» ASSIGNED TASK:
Exact copies of all the lines below are needed, without the pictures.
START AVAILABLE DATA
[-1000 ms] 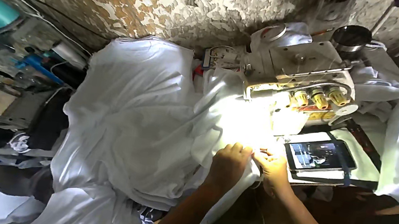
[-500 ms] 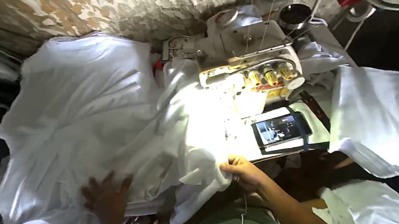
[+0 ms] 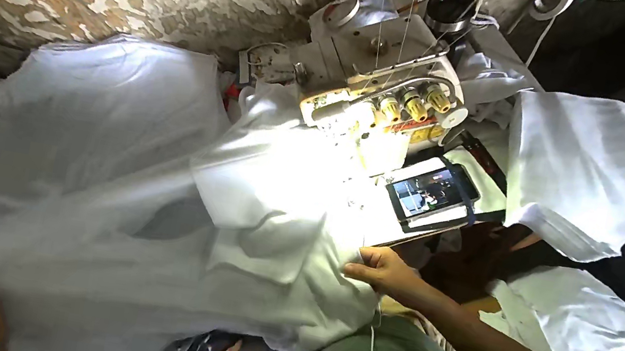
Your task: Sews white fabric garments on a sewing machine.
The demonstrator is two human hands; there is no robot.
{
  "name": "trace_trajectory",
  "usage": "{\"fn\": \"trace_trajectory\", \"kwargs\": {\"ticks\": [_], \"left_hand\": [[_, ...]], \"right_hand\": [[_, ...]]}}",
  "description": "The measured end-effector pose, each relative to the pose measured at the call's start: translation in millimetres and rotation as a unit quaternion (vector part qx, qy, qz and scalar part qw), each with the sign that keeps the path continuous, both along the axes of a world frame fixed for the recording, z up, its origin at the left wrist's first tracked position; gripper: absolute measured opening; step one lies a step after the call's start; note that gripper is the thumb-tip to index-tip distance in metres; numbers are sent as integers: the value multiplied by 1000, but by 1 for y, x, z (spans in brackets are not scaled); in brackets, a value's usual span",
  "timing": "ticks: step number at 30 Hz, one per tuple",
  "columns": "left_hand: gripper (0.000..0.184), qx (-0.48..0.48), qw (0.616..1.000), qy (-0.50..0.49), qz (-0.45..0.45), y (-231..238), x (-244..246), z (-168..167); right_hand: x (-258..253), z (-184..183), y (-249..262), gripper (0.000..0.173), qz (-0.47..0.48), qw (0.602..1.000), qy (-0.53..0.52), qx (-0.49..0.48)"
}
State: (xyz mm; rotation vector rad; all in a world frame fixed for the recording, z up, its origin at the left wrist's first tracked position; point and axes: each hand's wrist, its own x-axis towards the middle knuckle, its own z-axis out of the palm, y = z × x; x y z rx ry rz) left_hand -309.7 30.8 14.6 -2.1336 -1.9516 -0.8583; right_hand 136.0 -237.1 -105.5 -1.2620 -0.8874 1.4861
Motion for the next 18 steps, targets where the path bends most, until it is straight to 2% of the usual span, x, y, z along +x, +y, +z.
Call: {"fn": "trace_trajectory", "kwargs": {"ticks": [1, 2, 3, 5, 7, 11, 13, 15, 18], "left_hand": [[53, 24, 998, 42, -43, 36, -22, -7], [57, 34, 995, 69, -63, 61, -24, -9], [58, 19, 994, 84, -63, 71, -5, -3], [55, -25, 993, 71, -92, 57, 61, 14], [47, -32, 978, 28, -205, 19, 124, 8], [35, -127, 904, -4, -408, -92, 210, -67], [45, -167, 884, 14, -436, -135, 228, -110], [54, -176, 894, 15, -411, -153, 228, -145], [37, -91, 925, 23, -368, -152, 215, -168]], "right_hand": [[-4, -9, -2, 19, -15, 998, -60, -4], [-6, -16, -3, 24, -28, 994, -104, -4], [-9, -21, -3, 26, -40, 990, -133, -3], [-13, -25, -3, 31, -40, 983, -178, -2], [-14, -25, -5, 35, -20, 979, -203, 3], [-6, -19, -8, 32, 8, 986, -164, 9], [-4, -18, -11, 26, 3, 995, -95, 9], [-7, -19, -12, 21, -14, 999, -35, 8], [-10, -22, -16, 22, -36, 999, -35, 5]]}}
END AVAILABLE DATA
» WORKED SOLUTION:
[-1000 ms] 
[-500 ms] 
[+0 ms] 
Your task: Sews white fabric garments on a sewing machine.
The demonstrator is two human hands; there is no robot.
{
  "name": "trace_trajectory",
  "usage": "{\"fn\": \"trace_trajectory\", \"kwargs\": {\"ticks\": [_], \"left_hand\": [[_, ...]], \"right_hand\": [[_, ...]]}}",
  "description": "The measured end-effector pose, each relative to the pose measured at the call's start: translation in millimetres and rotation as a unit quaternion (vector part qx, qy, qz and scalar part qw), each with the sign that keeps the path continuous, both along the axes of a world frame fixed for the recording, z up, its origin at the left wrist's first tracked position; gripper: absolute measured opening; step one lies a step after the call's start; note that gripper is the thumb-tip to index-tip distance in metres; numbers are sent as integers: the value multiplied by 1000, but by 1 for y, x, z (spans in brackets are not scaled); in brackets, a value's usual span",
  "timing": "ticks: step number at 30 Hz, one per tuple",
  "columns": "left_hand: gripper (0.000..0.184), qx (-0.48..0.48), qw (0.616..1.000), qy (-0.50..0.49), qz (-0.45..0.45), y (-231..238), x (-244..246), z (-168..167); right_hand: x (-258..253), z (-184..183), y (-249..262), gripper (0.000..0.173), qz (-0.47..0.48), qw (0.602..1.000), qy (-0.53..0.52), qx (-0.49..0.48)"
}
State: (xyz mm; rotation vector rad; all in a world frame fixed for the recording, z up, its origin at the left wrist's first tracked position; point and axes: each hand's wrist, its own x-axis towards the middle knuckle, its own z-axis out of the palm, y = z × x; x y z rx ry rz) left_hand -309.7 30.8 14.6 -2.1336 -1.9516 -0.8583; right_hand 136.0 -237.1 -105.5 -1.2620 -0.8874 1.4861
Motion for the next 18 steps, targets where the path bends most, until it is straight to 2% of the usual span, x, y, z along +x, +y, +z.
Call: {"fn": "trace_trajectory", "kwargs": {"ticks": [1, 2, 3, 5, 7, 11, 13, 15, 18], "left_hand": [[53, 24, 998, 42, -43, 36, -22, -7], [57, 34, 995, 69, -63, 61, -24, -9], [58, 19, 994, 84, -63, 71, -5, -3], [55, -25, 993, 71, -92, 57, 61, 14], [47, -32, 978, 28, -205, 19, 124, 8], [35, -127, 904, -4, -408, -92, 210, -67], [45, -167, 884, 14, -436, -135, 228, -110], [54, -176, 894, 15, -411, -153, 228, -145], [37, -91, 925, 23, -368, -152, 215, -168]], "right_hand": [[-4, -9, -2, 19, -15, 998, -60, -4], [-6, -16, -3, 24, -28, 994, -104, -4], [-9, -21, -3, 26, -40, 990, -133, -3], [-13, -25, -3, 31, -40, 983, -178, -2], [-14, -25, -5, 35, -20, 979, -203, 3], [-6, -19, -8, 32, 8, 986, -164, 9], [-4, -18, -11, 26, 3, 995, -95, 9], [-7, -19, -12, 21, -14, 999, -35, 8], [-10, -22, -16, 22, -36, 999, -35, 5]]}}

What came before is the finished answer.